That's
Mach's principle and it's really only a hypothesis. Anywhere you are in the universe, you appear to be at the centre with most galaxies receding from you (apart from relatively local ones), the speed of recession increasing with distance. Only matter within the cosmic horizon has any gravitational influence. Space time for the most distant galaxies is expanding such that their effective recessional velocity is greater than the speed of light and they have no gravitational influence. As far as we can tell from the curvature of space time being effectively zero, the universe is vastly bigger than what we can observe.
As for homogeneity, there appear to be large voids but that doesn't mean they don't contain dark matter and dark energy.

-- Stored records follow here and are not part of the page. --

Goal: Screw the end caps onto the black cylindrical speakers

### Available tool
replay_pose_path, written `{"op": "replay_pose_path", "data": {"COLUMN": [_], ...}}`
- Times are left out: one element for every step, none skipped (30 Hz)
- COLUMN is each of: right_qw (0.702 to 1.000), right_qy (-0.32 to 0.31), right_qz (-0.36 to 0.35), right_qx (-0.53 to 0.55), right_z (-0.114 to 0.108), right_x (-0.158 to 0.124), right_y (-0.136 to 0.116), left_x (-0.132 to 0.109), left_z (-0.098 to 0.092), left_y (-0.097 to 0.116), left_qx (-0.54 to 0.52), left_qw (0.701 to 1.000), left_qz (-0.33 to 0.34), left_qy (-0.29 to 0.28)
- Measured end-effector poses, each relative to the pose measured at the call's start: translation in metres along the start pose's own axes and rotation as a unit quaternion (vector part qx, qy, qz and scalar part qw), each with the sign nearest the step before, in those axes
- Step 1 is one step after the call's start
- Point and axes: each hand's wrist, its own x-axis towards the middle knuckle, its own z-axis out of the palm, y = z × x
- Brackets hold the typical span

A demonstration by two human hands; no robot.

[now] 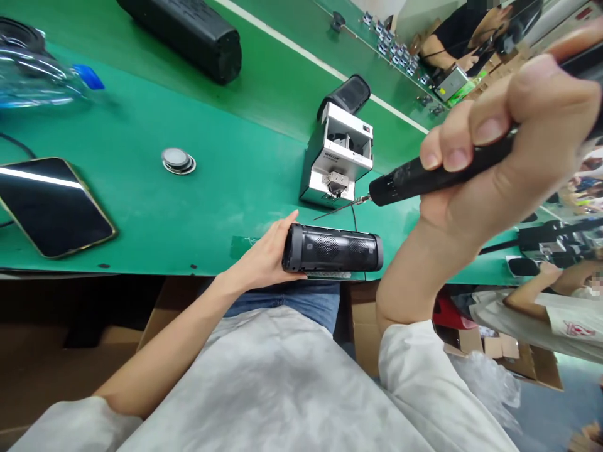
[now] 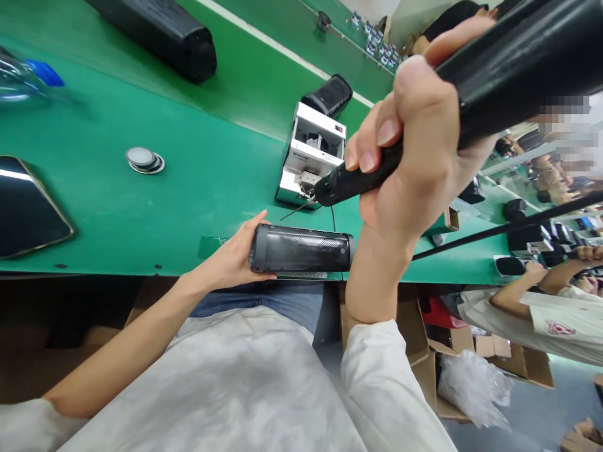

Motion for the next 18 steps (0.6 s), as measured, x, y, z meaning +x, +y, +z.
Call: {"op": "replay_pose_path", "data": {"right_qw": [1.000, 0.999, 0.999, 0.999, 0.998, 0.999, 0.999, 0.999, 1.000, 1.000, 1.000, 0.999, 0.999, 0.998, 0.996, 0.995, 0.993, 0.991], "right_qy": [-0.005, -0.004, -0.002, 0.001, 0.006, 0.009, 0.010, 0.009, 0.005, -0.002, -0.009, -0.016, -0.021, -0.025, -0.031, -0.037, -0.047, -0.064], "right_qz": [0.001, 0.001, 0.001, -0.001, -0.001, 0.000, 0.001, 0.004, 0.008, 0.016, 0.021, 0.026, 0.030, 0.034, 0.038, 0.041, 0.048, 0.061], "right_qx": [-0.015, -0.031, -0.045, -0.054, -0.055, -0.049, -0.040, -0.031, -0.018, -0.007, 0.004, 0.017, 0.035, 0.056, 0.073, 0.088, 0.099, 0.100], "right_z": [0.004, 0.009, 0.014, 0.019, 0.024, 0.029, 0.033, 0.036, 0.039, 0.041, 0.042, 0.043, 0.044, 0.045, 0.045, 0.046, 0.047, 0.047], "right_x": [-0.003, -0.005, -0.008, -0.010, -0.012, -0.014, -0.015, -0.017, -0.018, -0.019, -0.019, -0.020, -0.021, -0.022, -0.024, -0.027, -0.030, -0.034], "right_y": [-0.005, -0.009, -0.012, -0.014, -0.014, -0.014, -0.014, -0.014, -0.014, -0.013, -0.012, -0.011, -0.009, -0.007, -0.004, -0.001, 0.004, 0.010], "left_x": [0.000, 0.000, 0.000, -0.001, -0.001, -0.001, -0.001, -0.001, -0.001, 0.000, 0.000, 0.000, 0.000, -0.001, -0.001, -0.001, -0.001, 0.000], "left_z": [0.000, 0.000, 0.000, 0.000, 0.000, 0.000, 0.000, 0.000, 0.000, 0.000, 0.000, 0.000, 0.000, 0.001, 0.002, 0.004, 0.006, 0.008], "left_y": [0.000, 0.000, 0.001, 0.001, 0.001, 0.002, 0.002, 0.002, 0.003, 0.003, 0.003, 0.003, 0.004, 0.004, 0.005, 0.006, 0.006, 0.006], "left_qx": [0.000, 0.002, 0.005, 0.007, 0.009, 0.009, 0.008, 0.006, 0.003, 0.000, -0.002, -0.004, -0.005, -0.007, -0.009, -0.012, -0.018, -0.025], "left_qw": [1.000, 1.000, 1.000, 1.000, 1.000, 1.000, 1.000, 1.000, 1.000, 1.000, 1.000, 1.000, 1.000, 1.000, 1.000, 1.000, 1.000, 0.999], "left_qz": [0.002, 0.004, 0.006, 0.008, 0.009, 0.008, 0.008, 0.007, 0.006, 0.006, 0.006, 0.007, 0.008, 0.010, 0.010, 0.011, 0.012, 0.012], "left_qy": [0.001, 0.002, 0.003, 0.003, 0.002, 0.001, 0.000, -0.001, -0.001, 0.000, 0.000, 0.002, 0.003, 0.005, 0.008, 0.014, 0.021, 0.029]}}
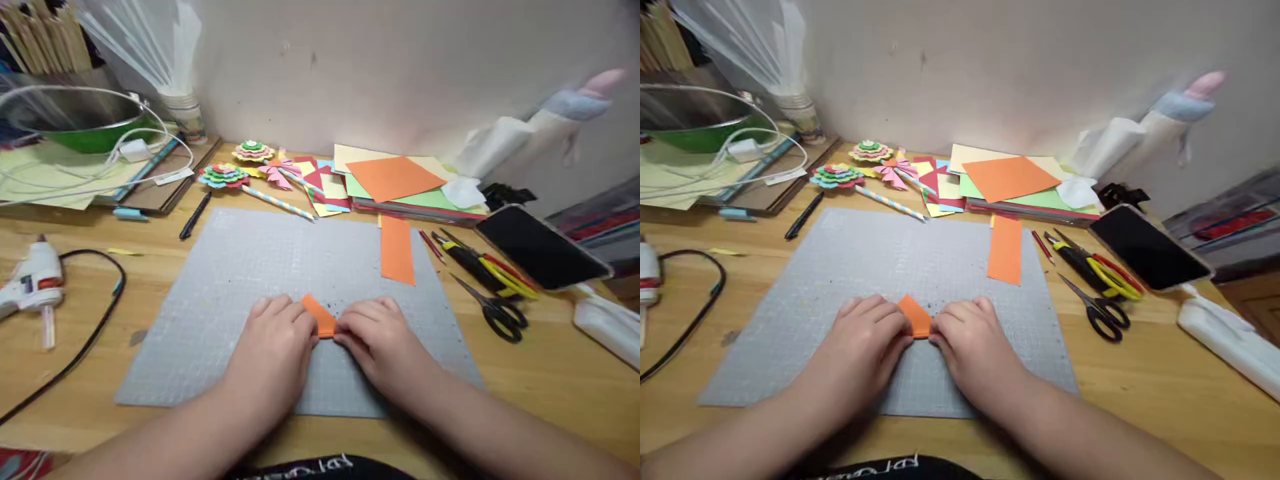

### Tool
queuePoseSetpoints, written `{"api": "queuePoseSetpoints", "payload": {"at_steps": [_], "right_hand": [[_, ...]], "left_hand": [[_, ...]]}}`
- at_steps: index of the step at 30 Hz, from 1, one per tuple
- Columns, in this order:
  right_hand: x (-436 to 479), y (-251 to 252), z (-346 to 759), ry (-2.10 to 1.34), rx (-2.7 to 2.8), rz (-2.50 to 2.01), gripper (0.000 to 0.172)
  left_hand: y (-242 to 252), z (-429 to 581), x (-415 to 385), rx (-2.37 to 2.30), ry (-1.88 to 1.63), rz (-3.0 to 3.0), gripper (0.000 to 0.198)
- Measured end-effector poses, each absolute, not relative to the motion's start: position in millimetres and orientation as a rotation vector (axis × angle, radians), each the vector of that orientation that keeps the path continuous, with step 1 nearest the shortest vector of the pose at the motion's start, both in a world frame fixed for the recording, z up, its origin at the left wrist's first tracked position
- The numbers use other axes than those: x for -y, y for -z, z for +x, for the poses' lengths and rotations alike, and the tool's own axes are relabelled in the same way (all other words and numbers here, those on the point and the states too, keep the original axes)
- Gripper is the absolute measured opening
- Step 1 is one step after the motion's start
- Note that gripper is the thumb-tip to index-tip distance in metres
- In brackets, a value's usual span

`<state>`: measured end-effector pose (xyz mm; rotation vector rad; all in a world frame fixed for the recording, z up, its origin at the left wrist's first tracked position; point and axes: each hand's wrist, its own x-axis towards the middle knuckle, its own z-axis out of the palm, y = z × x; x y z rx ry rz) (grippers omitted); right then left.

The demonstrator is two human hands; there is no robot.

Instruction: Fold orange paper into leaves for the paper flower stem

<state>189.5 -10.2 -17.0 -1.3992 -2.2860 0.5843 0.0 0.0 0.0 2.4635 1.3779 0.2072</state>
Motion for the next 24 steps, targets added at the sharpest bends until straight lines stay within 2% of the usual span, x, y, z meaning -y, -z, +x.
{"api": "queuePoseSetpoints", "payload": {"at_steps": [8, 13, 24], "right_hand": [[9.0, 18.0, 173.9, -0.555, 2.265, -1.314, 0.011], [4.5, 14.8, 171.0, -0.555, 2.309, -1.424, 0.012], [-11.7, 0.9, 168.0, -0.756, 2.399, -1.563, 0.009]], "left_hand": [[-0.3, 2.5, -3.8, -1.419, -0.221, 2.470, 0.017], [-1.0, 3.0, -5.9, -1.422, -0.208, 2.455, 0.019], [-6.9, 4.7, -16.5, -1.427, -0.091, 2.394, 0.015]]}}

I'm not aware that the constancy of inertial mass has been tested in different directions. The equivalence of gravitational mass and inertial mass has been tested, of course.
Now I think on it, I wonder whether the accelerating expansion of the universe has had much, if any, effect on inertial mass over time. If the effect of dark energy persists, the universe will gradually be ripped apart.
As more stuff disappears over the horizon, perhaps inertial mass will decrease to a point where biological life as we know it is impossible due to expanding atomic radii. Stellar fusion processes might also be affected and stars become unstable.
Thinking off the top of my head so expect corrections.
ETA: The theory of quantised inertia proposes that there is a minimum possible acceleration because of the Unruh effect and the Rindler horizon (I'll let you google those). This has been proposed as an alternative to dark matter. It might also explain why the EM drive works (if it really does). It seems there is scope there to falsify such a proposal.